**EXERCISE GOAL**
The whole listing below should be printed again exactly, with no images.

**PROVIDED RECORDS**

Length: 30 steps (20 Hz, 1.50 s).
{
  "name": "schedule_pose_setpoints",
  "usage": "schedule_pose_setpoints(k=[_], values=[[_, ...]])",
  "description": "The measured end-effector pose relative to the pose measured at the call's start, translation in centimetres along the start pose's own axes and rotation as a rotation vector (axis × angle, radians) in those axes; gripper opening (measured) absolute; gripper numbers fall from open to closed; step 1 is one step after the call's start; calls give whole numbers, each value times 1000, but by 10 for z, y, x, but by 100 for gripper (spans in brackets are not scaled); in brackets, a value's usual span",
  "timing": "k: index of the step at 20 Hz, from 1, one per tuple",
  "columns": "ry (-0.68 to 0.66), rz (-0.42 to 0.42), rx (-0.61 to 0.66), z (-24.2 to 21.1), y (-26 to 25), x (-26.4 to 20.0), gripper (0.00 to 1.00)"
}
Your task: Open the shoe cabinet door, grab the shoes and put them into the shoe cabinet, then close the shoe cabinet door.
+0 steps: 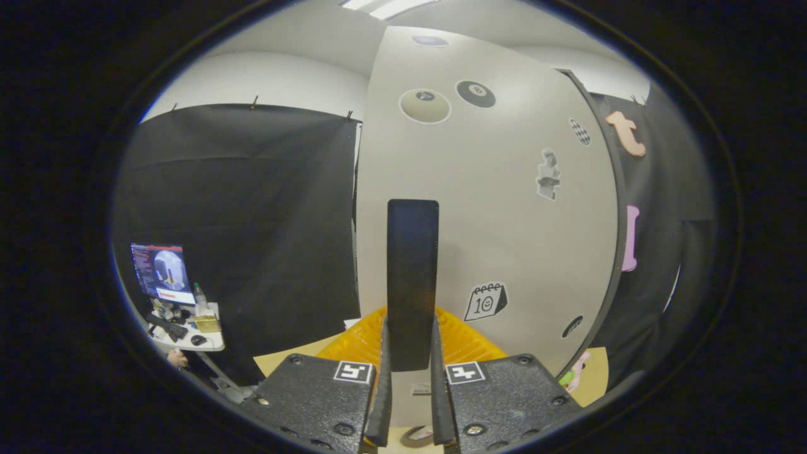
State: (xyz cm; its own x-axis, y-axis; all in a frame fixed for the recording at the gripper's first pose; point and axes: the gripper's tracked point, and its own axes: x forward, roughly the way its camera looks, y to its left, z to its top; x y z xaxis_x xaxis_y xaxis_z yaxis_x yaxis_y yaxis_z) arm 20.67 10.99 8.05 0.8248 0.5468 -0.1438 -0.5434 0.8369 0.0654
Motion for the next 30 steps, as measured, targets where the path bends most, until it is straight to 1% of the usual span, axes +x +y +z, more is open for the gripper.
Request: schedule_pose_setpoints(k=[4, 10, 15, 18, 22, 24, 26, 28, 29, 30], values=[[-16, 8, -20, 0, -3, -6, 29], [-40, 12, -14, 0, -7, -16, 29], [-59, -35, -41, 1, -16, -23, 29], [-67, -74, -21, 1, -21, -28, 29], [-73, -166, -37, 2, -40, -32, 28], [-76, -225, -10, 4, -49, -41, 28], [-73, -294, -8, 0, -62, -45, 28], [-88, -391, -30, 3, -79, -55, 28], [-97, -468, -56, 4, -93, -64, 28], [-132, -570, -82, 12, -109, -80, 26]])
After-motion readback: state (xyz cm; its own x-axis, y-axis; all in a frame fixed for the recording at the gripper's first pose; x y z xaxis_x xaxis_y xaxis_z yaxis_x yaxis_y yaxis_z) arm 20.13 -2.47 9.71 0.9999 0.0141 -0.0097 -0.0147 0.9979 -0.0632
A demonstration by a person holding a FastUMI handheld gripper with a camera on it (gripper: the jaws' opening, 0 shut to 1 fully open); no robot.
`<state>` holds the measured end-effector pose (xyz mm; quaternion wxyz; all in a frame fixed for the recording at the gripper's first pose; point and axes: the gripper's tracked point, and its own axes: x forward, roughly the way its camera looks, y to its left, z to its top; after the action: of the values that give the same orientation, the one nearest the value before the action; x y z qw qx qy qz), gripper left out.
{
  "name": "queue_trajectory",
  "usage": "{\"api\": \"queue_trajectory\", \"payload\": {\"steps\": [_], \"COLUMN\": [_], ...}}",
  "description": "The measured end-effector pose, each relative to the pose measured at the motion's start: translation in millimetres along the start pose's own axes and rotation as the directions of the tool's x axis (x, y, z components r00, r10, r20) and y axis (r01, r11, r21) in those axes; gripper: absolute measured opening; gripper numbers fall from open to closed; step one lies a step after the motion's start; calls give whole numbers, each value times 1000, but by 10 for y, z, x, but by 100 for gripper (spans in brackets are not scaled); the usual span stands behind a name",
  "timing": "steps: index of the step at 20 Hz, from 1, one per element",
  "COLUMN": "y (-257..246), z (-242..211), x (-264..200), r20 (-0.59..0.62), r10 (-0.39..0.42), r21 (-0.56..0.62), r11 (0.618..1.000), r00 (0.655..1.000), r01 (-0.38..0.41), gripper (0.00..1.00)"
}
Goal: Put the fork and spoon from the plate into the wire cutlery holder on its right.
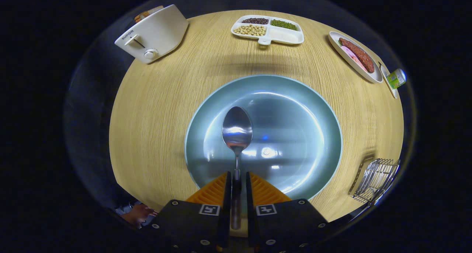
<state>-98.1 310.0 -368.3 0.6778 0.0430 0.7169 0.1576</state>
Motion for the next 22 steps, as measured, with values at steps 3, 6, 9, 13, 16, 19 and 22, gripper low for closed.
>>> {"api": "queue_trajectory", "payload": {"steps": [3,6,9,13,16,19,22], "y": [39,-15,-65,-346,-626,-887,-1126], "z": [1,36,82,105,91,94,79], "x": [27,-2,-5,-334,-591,-861,-1179], "r20": [7,42,74,130,167,215,267], "r10": [24,29,45,55,41,12,-10], "r21": [33,43,74,118,140,153,169], "r11": [999,999,996,990,988,987,985], "r00": [1000,999,996,990,985,977,964], "r01": [-24,-31,-50,-71,-65,-46,-37], "gripper": [11,5,5,5,5,4,5]}}
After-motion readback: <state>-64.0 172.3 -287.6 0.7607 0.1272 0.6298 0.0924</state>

**SOLUTION**
Length: 30 steps (20 Hz, 1.50 s).
{
  "name": "schedule_pose_setpoints",
  "usage": "schedule_pose_setpoints(k=[_], values=[[_, ...]])",
  "description": "The measured end-effector pose relative to the pose measured at the call's start, translation in centimetres along the start pose's own axes and rotation as a rotation vector (axis × angle, radians) in those axes; gripper opening (measured) absolute; gripper numbers fall from open to closed; step 1 is one step after the call's start; calls give whole numbers, each value times 1000, but by 10 for z, y, x, but by 100 for gripper (spans in brackets are not scaled); in brackets, a value's usual span",
  "timing": "k: index of the step at 20 Hz, from 1, one per tuple",
  "columns": "ry (-0.68 to 0.66), rz (-0.42 to 0.42), rx (-0.61 to 0.66), z (-24.2 to 21.1), y (-26 to 25), x (-26.4 to 20.0), gripper (0.00 to 1.00)"
}
Your task: Open the shoe cabinet door, grab the shoes and put them into the shoe cabinet, then close the shoe cabinet door.
+0 steps: 
State: (xyz cm; its own x-axis, y-axis; all in a frame fixed for the recording at the gripper's first pose; point and axes: the gripper's tracked point, and its own axes: x forward, roughly the way its camera looks, y to its left, z to its top; x y z xaxis_x xaxis_y xaxis_z yaxis_x yaxis_y yaxis_z) arm 20.67 10.99 8.05 0.8248 0.5468 -0.1438 -0.5434 0.8369 0.0654
Motion for the next 30 steps, as measured, targets where the path bends most, until it is straight to 1% of the usual span, axes +x +y +z, more is open for the gripper.
Request: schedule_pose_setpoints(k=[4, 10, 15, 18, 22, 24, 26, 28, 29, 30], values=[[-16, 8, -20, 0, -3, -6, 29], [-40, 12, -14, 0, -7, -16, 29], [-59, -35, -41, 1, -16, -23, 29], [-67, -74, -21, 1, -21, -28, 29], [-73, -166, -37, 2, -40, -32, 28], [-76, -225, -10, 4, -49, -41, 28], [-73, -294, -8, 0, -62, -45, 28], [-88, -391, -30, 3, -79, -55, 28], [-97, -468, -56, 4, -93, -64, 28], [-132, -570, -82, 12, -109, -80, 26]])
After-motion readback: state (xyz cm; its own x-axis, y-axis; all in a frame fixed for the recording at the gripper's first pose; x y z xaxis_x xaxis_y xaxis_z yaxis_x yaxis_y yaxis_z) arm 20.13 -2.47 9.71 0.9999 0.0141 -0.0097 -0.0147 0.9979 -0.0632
A demonstration by a person holding a FastUMI handheld gripper with a camera on it (gripper: the jaws' opening, 0 shut to 1 fully open); no robot.
`<state>` holds the measured end-effector pose (xyz mm; quaternion wxyz; all in a frame fixed for the recording at the gripper's first pose; point and axes: the gripper's tracked point, and its own axes: x forward, roughly the way its camera looks, y to its left, z to its top; after the action: of the values that give the same orientation, the one nearest the value before the action; x y z qw qx qy qz), gripper left out.
{
  "name": "queue_trajectory",
  "usage": "{\"api\": \"queue_trajectory\", \"payload\": {\"steps\": [_], \"COLUMN\": [_], ...}}",
  "description": "The measured end-effector pose, each relative to the pose measured at the motion's start: translation in millimetres along the start pose's own axes and rotation as the directions of the tool's x axis (x, y, z components r00, r10, r20) and y axis (r01, r11, r21) in those axes; gripper: absolute measured opening; gripper numbers fall from open to closed; step one lies a step after the motion's start; calls give whole numbers, each value times 1000, but by 10 for y, z, x, but by 100 for gripper (spans in brackets are not scaled); the usual span stands behind a name",
  "timing": "steps: index of the step at 20 Hz, from 1, one per element",
  "COLUMN": "y (-257..246), z (-242..211), x (-264..200), r20 (-0.59..0.62), r10 (-0.39..0.42), r21 (-0.56..0.62), r11 (0.618..1.000), r00 (0.655..1.000), r01 (-0.38..0.41), gripper (0.00..1.00)"
}
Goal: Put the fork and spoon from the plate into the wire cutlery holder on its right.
<state>-98.1 310.0 -368.3 0.6778 0.0430 0.7169 0.1576</state>
Motion for the next 22 steps, as measured, with values at steps 3, 6, 9, 13, 16, 19 and 22, gripper low for closed.
>>> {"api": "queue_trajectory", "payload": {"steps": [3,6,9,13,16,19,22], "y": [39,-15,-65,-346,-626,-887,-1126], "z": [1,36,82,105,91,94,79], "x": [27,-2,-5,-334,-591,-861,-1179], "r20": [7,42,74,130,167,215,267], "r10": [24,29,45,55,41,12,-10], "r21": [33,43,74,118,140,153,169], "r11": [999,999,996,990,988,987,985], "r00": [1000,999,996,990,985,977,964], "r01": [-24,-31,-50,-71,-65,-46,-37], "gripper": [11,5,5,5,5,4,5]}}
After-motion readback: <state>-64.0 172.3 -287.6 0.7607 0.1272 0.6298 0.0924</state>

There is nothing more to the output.